2. The one according to claim 1 A method for predicting formation damage behavior during saline aquifer storage, characterized in that, It also includes determining the fracture risk level of the rock skeleton based on the temporal and spatial distribution of formation damage factors.
3. The one according to claim 1 A method for predicting formation damage behavior during saline aquifer storage, characterized in that, in, The geological exploration data of the saline aquifer includes the height and horizontal width of the aquifer.
4. The one according to claim 1 A method for predicting formation damage behavior during saline aquifer storage, characterized in that, in, The initial conditions for setting up a reservoir geological model include initial carbon dioxide saturation, initial saline water pressure, and initial saline water temperature.

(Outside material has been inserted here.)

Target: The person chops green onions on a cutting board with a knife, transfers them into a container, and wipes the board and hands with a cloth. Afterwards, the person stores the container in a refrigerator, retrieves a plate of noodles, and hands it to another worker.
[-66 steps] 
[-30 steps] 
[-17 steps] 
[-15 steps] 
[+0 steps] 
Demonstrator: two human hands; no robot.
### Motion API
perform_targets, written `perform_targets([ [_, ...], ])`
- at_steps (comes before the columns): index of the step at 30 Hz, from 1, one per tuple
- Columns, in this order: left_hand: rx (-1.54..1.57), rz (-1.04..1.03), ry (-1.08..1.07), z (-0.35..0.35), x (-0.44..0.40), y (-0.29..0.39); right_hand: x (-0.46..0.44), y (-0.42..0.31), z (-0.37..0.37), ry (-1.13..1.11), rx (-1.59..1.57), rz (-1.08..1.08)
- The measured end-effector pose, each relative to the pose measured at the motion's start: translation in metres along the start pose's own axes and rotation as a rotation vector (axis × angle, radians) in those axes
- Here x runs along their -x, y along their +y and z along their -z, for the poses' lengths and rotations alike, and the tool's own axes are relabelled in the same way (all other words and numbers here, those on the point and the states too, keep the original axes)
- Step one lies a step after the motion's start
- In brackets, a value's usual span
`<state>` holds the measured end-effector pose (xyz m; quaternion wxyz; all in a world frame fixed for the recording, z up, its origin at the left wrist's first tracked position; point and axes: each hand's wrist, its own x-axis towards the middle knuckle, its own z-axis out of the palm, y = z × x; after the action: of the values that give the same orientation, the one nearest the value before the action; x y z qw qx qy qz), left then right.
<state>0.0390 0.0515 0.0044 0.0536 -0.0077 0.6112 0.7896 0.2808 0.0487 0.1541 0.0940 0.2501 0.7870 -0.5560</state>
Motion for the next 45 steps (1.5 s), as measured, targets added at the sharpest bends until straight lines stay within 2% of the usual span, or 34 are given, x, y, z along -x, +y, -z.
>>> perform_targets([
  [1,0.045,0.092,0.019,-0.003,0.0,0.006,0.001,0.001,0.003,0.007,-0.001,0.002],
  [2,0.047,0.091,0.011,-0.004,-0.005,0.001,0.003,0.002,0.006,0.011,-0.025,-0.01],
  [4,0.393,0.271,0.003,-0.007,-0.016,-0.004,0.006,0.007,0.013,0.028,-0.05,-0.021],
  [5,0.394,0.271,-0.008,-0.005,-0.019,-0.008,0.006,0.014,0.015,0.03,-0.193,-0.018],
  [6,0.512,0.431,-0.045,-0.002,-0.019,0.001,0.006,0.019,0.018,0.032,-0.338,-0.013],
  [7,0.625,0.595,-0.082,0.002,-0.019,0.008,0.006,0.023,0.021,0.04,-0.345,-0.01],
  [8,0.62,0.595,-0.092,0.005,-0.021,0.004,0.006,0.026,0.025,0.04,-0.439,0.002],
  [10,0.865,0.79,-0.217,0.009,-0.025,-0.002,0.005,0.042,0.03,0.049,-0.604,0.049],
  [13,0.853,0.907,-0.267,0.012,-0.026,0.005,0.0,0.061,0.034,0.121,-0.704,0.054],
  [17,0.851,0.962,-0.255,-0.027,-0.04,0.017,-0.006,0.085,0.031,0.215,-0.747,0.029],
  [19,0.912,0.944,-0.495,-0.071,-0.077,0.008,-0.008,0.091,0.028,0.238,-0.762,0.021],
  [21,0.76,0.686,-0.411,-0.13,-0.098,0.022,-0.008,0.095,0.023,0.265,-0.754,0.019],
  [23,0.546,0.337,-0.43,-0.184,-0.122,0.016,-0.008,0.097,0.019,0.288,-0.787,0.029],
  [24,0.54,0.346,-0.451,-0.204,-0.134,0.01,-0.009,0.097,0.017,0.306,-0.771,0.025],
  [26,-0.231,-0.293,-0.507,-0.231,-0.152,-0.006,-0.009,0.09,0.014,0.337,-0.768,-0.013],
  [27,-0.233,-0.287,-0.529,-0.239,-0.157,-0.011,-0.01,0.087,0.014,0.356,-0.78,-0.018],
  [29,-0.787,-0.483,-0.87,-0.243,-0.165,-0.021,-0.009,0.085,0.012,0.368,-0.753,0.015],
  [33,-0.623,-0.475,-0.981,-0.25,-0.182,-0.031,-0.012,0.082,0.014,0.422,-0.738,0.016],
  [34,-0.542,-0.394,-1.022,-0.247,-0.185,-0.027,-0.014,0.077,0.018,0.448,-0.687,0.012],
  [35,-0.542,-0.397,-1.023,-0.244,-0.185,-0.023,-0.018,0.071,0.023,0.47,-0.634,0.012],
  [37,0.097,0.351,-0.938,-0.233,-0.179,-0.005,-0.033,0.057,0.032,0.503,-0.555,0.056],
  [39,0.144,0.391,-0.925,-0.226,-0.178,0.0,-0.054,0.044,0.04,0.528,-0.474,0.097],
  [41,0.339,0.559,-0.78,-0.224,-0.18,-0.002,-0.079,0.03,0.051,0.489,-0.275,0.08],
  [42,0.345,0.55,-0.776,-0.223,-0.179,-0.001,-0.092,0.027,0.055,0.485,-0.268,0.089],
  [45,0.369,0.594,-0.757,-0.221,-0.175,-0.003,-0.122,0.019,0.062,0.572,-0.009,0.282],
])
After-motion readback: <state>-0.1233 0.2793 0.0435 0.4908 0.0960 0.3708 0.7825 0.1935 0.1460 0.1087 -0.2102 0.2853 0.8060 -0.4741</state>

5. The method according to claim 1 A method for predicting formation damage behavior during saline aquifer storage, characterized in that, in, The boundary conditions for setting the reservoir geological model include the upper boundary pressure, lower boundary pressure, carbon dioxide injection well pressure, upper boundary temperature, and lower boundary temperature of the reservoir geological model.
6. The one according to claim 1 A method for predicting formation damage behavior during saline aquifer storage, characterized in that, in, The meshing method includes adaptive triangular meshing.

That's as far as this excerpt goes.